How Cloud Tiering Can Optimize Snapshot Storage

So, on one side snapshot copies are an important part of a backup strategy and they are used as the means for recovery in more than 80% of cases. On the other side, inactive or cold data can comprise more than 50% of the total capacity in mid- and large-scale business storage environments, according to research done by Osterman in Data Center Transformation Requires Software-Based Cloud Storage. Snapshot copies are a part of this bulk of inactive data, and although they are highly space-efficient they usually take 10% or more of the storage capacity, which leaves room for a more efficient storage management solution. This is where Cloud Tiering kicks in.

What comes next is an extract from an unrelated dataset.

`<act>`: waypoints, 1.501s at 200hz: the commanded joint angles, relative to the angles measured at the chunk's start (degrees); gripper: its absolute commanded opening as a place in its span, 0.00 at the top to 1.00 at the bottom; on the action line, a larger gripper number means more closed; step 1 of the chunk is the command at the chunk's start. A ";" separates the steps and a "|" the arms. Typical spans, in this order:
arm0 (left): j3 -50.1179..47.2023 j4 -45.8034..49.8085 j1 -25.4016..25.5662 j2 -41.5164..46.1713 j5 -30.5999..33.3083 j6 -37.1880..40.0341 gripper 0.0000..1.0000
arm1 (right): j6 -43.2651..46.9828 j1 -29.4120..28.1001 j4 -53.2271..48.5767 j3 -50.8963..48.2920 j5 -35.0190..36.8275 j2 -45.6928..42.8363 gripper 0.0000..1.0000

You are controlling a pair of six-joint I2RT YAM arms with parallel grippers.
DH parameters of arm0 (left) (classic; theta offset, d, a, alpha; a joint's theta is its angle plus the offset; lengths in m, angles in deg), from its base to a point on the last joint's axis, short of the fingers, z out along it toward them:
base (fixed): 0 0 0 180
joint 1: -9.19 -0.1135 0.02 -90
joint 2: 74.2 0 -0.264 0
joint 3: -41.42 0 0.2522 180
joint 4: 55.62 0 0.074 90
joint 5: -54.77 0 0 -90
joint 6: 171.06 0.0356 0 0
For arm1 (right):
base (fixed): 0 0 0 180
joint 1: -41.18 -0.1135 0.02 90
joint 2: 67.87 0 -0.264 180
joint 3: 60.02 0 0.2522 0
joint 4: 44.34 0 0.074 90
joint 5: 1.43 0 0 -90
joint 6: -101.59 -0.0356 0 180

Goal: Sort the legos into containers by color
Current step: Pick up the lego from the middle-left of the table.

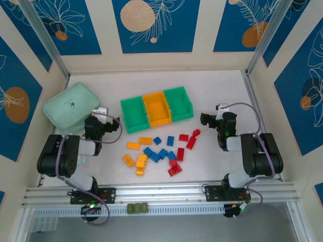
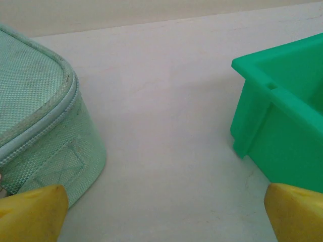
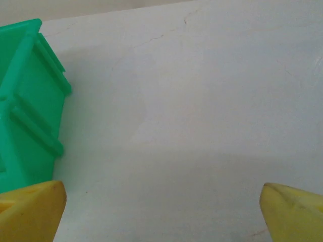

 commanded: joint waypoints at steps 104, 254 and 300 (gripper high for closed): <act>1.37 0.19 -0.54 0.06 -0.61 0.46 0.01 | 1.17 0.16 1.09 1.24 -1.18 -0.32 0.01; 1.29 0.19 -0.54 0.22 -0.31 0.42 0.01 | 1.11 0.25 1.40 1.02 -1.41 -0.49 0.01; -2.03 -1.98 -0.54 4.85 2.95 -0.81 0.01 | 1.94 -0.24 -2.49 0.77 -2.20 -5.52 0.01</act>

Cloud Tiering offers an easy-to-use solution for your on-prem AFF or SSD-backed FAS systems to offload cold data to low-cost object storage. Through NetApp Cloud Manager you can easily subscribe to the service, discover your ONTAP on-prem cluster, set the desired configurations and start tiering cold data to Azure Blob, Amazon S3, Google Cloud Storage, or NetApp StorageGRID.

Overall, Cloud Tiering has three tiering policies that you can set at the volume level, two of them with configurable cooling periods— “Cold user data & snapshots” (Auto) and “Cold snapshots” (Snapshot-only). Since we’re talking about Snapshot copies in this article, let’s take a closer look at the “Cold-snapshots” policy.

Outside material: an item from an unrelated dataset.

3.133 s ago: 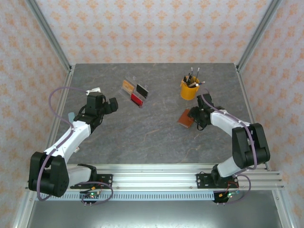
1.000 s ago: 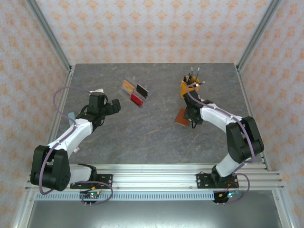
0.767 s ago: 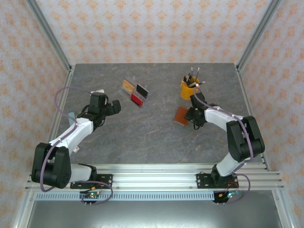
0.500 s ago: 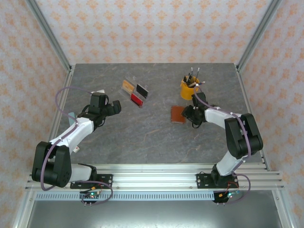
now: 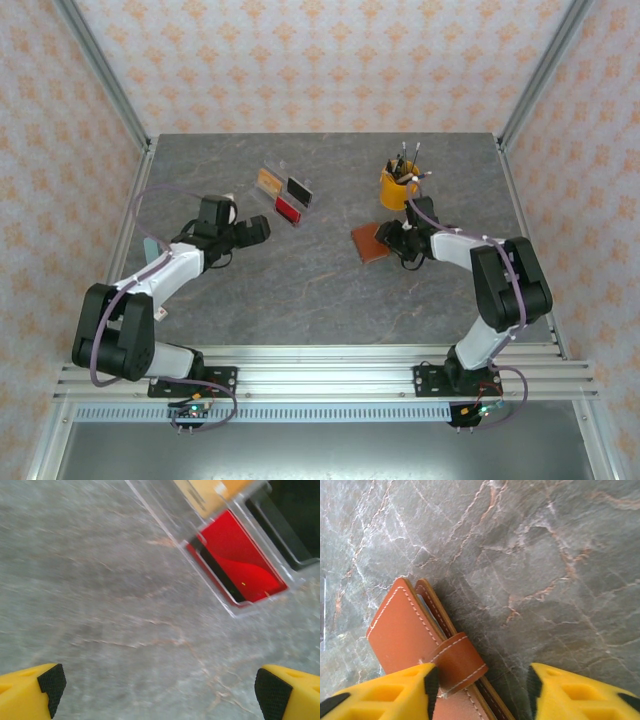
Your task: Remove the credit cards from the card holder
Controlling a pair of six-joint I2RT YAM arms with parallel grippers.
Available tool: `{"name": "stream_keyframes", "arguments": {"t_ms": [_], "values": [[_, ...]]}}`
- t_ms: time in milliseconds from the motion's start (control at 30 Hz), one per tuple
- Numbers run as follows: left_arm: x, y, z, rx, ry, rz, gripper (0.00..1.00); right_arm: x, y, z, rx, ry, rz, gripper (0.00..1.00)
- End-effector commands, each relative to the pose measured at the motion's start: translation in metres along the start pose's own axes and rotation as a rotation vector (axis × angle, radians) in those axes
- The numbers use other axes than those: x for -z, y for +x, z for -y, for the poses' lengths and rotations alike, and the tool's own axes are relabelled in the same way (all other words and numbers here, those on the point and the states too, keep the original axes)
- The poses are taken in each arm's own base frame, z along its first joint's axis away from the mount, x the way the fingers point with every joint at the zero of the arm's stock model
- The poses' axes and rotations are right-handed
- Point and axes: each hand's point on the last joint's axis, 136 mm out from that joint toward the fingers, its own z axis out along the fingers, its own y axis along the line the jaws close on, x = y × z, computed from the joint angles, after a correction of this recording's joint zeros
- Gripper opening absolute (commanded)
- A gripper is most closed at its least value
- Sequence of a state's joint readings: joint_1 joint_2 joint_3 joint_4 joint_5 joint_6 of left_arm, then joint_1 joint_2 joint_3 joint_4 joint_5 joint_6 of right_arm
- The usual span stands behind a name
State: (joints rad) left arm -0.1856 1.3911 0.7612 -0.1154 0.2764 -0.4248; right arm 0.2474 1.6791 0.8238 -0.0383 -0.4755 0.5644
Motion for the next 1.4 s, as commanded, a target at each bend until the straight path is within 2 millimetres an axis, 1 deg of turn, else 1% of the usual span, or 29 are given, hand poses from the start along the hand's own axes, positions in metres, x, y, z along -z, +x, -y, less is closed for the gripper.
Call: {"name": "stream_keyframes", "arguments": {"t_ms": [0,133,200,300,400,500,633,800,867,933,1000,1033,1200,1333,1367], "values": [[-0.001,0.009,0.042,0.051,0.140,-0.057,0.98,-0.006,0.008,-0.007,0.031,-0.039,-0.059,0.46],[-0.005,0.032,0.081,0.092,0.246,-0.117,0.96,-0.011,0.015,-0.010,0.041,-0.058,-0.103,0.39],[-0.009,0.045,0.102,0.099,0.292,-0.156,0.95,-0.014,0.018,-0.011,0.045,-0.063,-0.121,0.37],[-0.015,0.059,0.130,0.118,0.355,-0.202,0.91,-0.019,0.024,-0.013,0.060,-0.064,-0.144,0.35],[-0.024,0.070,0.151,0.134,0.393,-0.241,0.86,-0.023,0.028,-0.015,0.071,-0.061,-0.159,0.34],[-0.038,0.083,0.168,0.145,0.415,-0.282,0.80,-0.028,0.032,-0.017,0.078,-0.060,-0.179,0.34],[-0.054,0.094,0.188,0.188,0.453,-0.319,0.71,-0.032,0.036,-0.019,0.075,-0.063,-0.192,0.33],[-0.069,0.102,0.200,0.191,0.442,-0.335,0.67,-0.032,0.042,-0.022,0.078,-0.083,-0.209,0.33],[-0.075,0.103,0.204,0.190,0.443,-0.347,0.64,-0.032,0.044,-0.026,0.077,-0.103,-0.218,0.33],[-0.083,0.106,0.203,0.194,0.428,-0.356,0.62,-0.032,0.046,-0.028,0.072,-0.115,-0.228,0.33],[-0.083,0.103,0.206,0.195,0.436,-0.352,0.59,-0.031,0.048,-0.032,0.073,-0.130,-0.236,0.32],[-0.092,0.109,0.201,0.195,0.415,-0.365,0.57,-0.031,0.049,-0.032,0.074,-0.134,-0.238,0.32],[-0.099,0.108,0.200,0.185,0.402,-0.352,0.51,-0.031,0.053,-0.039,0.079,-0.167,-0.267,0.32],[-0.102,0.105,0.201,0.175,0.404,-0.331,0.41,-0.029,0.056,-0.044,0.084,-0.196,-0.287,0.32],[-0.103,0.104,0.201,0.170,0.402,-0.326,0.37,-0.029,0.055,-0.044,0.087,-0.195,-0.289,0.32]]}}
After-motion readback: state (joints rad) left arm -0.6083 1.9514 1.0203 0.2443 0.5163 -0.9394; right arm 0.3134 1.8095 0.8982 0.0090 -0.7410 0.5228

This policy will tier any data blocks in a snapshot which are not currently shared with the active file system, as happens when the data blocks are modified. Data blocks which haven’t been modified are shared by both the snapshot and the active file system. This condition opens room for additional storage savings in cases where data changes, moderately to frequently, causing snapshot storage consumption to rise.

Since the chance of a snapshot being used for recovery decreases significantly after just a few days, the “Cold-snapshots” policy offered by the Cloud Tiering service provides a great opportunity for tiering cold snapshot blocks and freeing space from your highly performant SSDs. If you were to perform a recovery from one of those snapshots already tiered to the cloud, the corresponding blocks are seamlessly read from the cold cloud tier and placed back in the hot performance tier. The data is always there when you need it.

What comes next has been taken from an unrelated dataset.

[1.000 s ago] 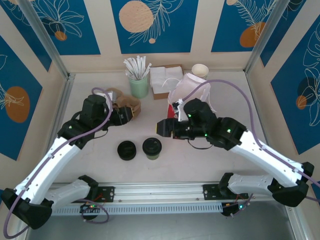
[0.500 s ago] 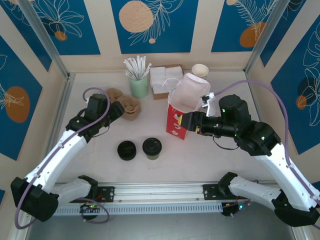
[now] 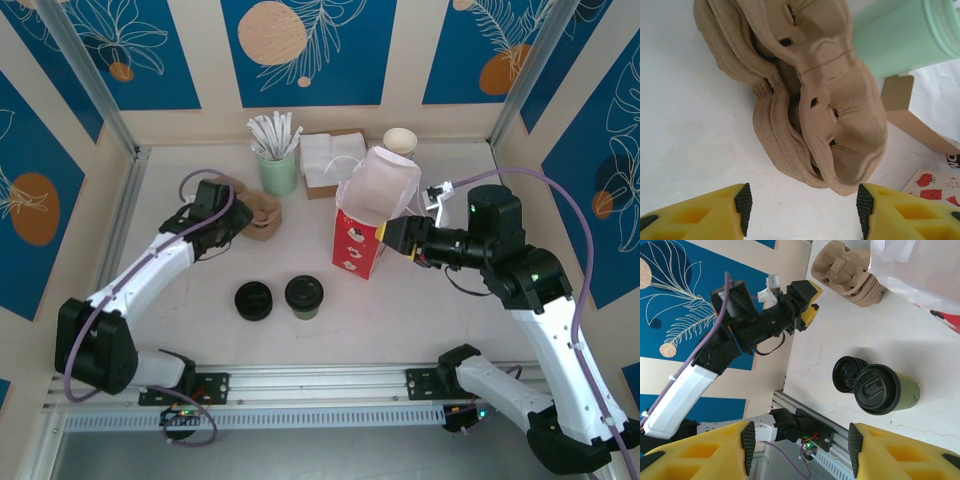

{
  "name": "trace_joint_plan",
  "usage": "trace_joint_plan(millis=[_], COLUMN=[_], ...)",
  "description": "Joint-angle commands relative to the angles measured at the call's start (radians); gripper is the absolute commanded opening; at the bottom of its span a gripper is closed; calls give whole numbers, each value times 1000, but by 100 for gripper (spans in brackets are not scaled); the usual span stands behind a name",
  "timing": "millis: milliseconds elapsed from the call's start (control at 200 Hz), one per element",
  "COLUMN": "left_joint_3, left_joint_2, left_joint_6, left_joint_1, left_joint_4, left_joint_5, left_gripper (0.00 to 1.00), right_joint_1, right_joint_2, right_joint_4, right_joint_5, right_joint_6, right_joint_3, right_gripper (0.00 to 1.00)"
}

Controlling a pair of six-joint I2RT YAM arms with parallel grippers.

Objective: Pack the takeout coffee

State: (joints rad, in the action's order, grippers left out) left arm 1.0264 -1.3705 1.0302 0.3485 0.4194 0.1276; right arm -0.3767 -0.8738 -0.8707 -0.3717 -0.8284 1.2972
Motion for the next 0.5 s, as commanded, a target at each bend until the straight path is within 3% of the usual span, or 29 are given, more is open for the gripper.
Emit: trace_joint_plan(millis=[0,495], left_joint_3=[48,58], left_joint_2=[-49,-163], left_joint_6=[39,108], left_joint_1=[-14,-31], left_joint_4=[-48,-174], left_joint_5=[-37,-54], left_gripper=[57,40], right_joint_1=[41,118], right_joint_2=[6,2], right_joint_4=[-19,-14], right_joint_5=[-100,-168], right_joint_6=[28,28], right_joint_3=[-15,-19], right_gripper=[55,54])
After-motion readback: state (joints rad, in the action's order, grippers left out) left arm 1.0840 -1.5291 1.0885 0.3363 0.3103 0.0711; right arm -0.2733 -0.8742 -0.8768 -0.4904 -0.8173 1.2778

While there are many cases that could benefit from this approach, a great example is when used in a database environment. A typical database observed by NetApp, has a turnover rate of 5% weekly respective to the total size of the database. Examining further, that 5% becomes a 15% because some of those data blocks are modified more then once and those changes are saved by the snapshots. OLTP workloads with data change rates which are higher could also benefit from this type of Snapshot-only policy.

Festo, the German automation and control company applied this snapshot-only policy on their AFF ONTAP environment to snapshots blocks older than 48 hours on 200 of their AFF ONTAP volumes and have been gradually extending their usage of the service to free hundreds of TBs and scale up their on-prem capacity.

Conclusion

NetApp uses its Snapshot technology to provide you with instantaneous, highly efficient storage backups that can be used in many recovery scenarios, including recovering from possible ransomware threats, without impacting your AFF or FAS performance. Add the Cloud Tiering solution to this mix and you end up with a more efficient snapshot-based backup strategy with savings in storage TCO provided by Cloud Tiering.